Un bel essai mais un peu bancal
Le sujet est dur à traiter mais passionnant. Comment on peut contribuer à diminuer la misère du monde? Quelles sont, à notre échelle, les solutions (même minimes) que l'on peut apporter aux gens dans le besoin? Ce sont les questions que se pose Lou, une jeune fille de 13 ans, précoce et solitaire. Elle choisit le destin de No, SDF de 19 ans paumée et loufoque, comme sujet de son exposé.
Le début du film est agaçant. Zabou Breitman nous fait parvenir des chiffres (100.000 SDF à Paris, beaucoup de jeunes, 70% de femmes parmi eux, etc.). Du coup on se sent un peu comme des gamins à qui on donne la leçon et à qui on fait comprendre qu'on est vraiment privilégié. Pour couronner le tout, Lou va dans une école apparemment privée, a un copain riche de 15 ans qui vit tout seul dans un grand appartement Hausmannien, elle vit avec ses parents... ce qui est en totale opposition avec le monde de No, qui n'a pas de toit fixe sur la tête, qui doit quémander pour une cigarette, qui passe sans payer dans le métro, qui a une dent pourrie et qui parle très mal.
Le gros soucis que je soulève dans ce film c'est d'abord ce personnage, la jeune SDF. Mon dieu que le portrait des sans-abris est réducteur. Non ils n'ont pas tous un destin tragique depuis leur enfance, non ils ne sont pas tous alcooliques, non ils ne sont pas tous vulgaires et sales. Et heureusement d'ailleurs. Tout le film tourne autour de cette fille perdue, solitaire comme Lou (c'est bien la seule chose qu'elles ont en commun).
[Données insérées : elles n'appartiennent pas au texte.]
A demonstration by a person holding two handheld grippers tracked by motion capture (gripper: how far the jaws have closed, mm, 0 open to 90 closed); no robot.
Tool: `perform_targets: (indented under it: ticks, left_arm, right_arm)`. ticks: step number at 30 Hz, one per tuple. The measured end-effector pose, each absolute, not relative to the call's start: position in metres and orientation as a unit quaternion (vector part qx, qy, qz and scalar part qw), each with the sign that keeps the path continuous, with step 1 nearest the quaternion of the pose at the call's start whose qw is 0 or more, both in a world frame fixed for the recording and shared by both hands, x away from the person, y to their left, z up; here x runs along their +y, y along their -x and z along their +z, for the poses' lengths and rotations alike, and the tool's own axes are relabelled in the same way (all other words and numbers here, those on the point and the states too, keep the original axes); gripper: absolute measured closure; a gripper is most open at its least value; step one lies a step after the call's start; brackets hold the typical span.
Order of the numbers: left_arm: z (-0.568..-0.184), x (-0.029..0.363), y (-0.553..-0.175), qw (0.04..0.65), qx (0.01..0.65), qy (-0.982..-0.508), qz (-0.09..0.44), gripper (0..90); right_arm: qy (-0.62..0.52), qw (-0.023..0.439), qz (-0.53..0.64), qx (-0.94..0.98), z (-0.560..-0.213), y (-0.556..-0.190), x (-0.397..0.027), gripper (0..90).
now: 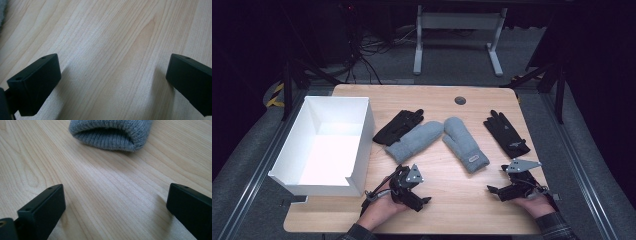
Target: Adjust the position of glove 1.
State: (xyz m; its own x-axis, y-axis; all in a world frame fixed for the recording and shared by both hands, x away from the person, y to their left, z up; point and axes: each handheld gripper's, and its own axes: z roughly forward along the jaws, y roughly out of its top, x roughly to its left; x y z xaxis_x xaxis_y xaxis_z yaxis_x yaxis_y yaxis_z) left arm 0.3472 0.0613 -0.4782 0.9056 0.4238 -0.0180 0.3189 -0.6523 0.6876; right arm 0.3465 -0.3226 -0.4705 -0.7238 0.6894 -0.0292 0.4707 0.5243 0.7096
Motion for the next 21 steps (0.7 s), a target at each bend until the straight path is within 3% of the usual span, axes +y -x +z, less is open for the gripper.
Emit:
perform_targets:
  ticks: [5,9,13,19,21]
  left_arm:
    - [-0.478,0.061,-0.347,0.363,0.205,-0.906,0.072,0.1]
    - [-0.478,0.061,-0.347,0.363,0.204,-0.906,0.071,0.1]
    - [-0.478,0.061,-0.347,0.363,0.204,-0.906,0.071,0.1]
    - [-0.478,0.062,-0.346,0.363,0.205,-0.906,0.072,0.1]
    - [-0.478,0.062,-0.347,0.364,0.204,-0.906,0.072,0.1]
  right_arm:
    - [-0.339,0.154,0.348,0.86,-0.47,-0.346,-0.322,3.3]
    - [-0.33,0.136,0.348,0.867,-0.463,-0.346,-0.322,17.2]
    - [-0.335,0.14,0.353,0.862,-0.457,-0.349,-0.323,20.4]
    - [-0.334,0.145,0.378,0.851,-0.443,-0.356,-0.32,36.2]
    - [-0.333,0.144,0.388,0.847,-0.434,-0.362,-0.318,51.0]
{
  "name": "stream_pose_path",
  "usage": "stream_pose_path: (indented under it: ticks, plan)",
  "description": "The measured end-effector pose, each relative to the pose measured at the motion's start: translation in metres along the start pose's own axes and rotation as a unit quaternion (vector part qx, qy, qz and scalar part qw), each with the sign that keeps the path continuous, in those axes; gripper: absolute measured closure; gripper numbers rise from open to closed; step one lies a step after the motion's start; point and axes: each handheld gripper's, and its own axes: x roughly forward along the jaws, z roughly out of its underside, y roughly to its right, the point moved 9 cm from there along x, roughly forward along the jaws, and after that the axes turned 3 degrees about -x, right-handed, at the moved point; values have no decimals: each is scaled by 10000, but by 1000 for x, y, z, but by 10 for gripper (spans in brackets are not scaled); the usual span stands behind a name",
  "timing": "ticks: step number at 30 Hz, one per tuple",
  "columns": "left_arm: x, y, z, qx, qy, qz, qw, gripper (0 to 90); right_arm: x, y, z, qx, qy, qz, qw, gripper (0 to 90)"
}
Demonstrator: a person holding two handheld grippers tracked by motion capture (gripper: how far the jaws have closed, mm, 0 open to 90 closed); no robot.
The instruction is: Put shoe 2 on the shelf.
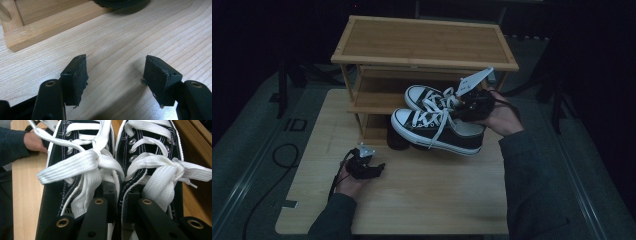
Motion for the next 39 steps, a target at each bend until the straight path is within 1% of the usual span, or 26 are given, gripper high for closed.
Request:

Pour étoffer un peu on a le droit à un destin tragique, celui de la mère de Lou, qui, on l'apprend très vite, est dépressive à la suite du décès de son deuxième enfant à l'âge de 2 mois. Bon, bon. Ça n'apporte pas grand chose à l'histoire. Ça veut peut-être dire que même les gens qui vivent au chaud ont des soucis...? Si c'est le cas on le savait déjà.
Pour finir il y a des choses intéressantes dans la réalisation. Par exemple les scènes sur fond musical, sans dialogue, sont sympa...mais trop courtes voyons! Il n'y en a qu'une seule qui est achevée (la fameuse de Téléphone) quel dommage. Zabou Breitman est dans l'essai, alors elle essaie plein de choses, et c'est trop fouillis! A chaque fois qu'on se dit "Ha tiens, c'est un plan cool ça, ha, ça c'est une musique entraînante!", ça s'arrête. Faute aux monteurs?
Voilà 5 étoiles quand même pour l'audace, car il en faut pour oser filmer ce monde qui reste encore un sujet tabou en France (et aussi pour la jeune actrice, Nina Rodriguez).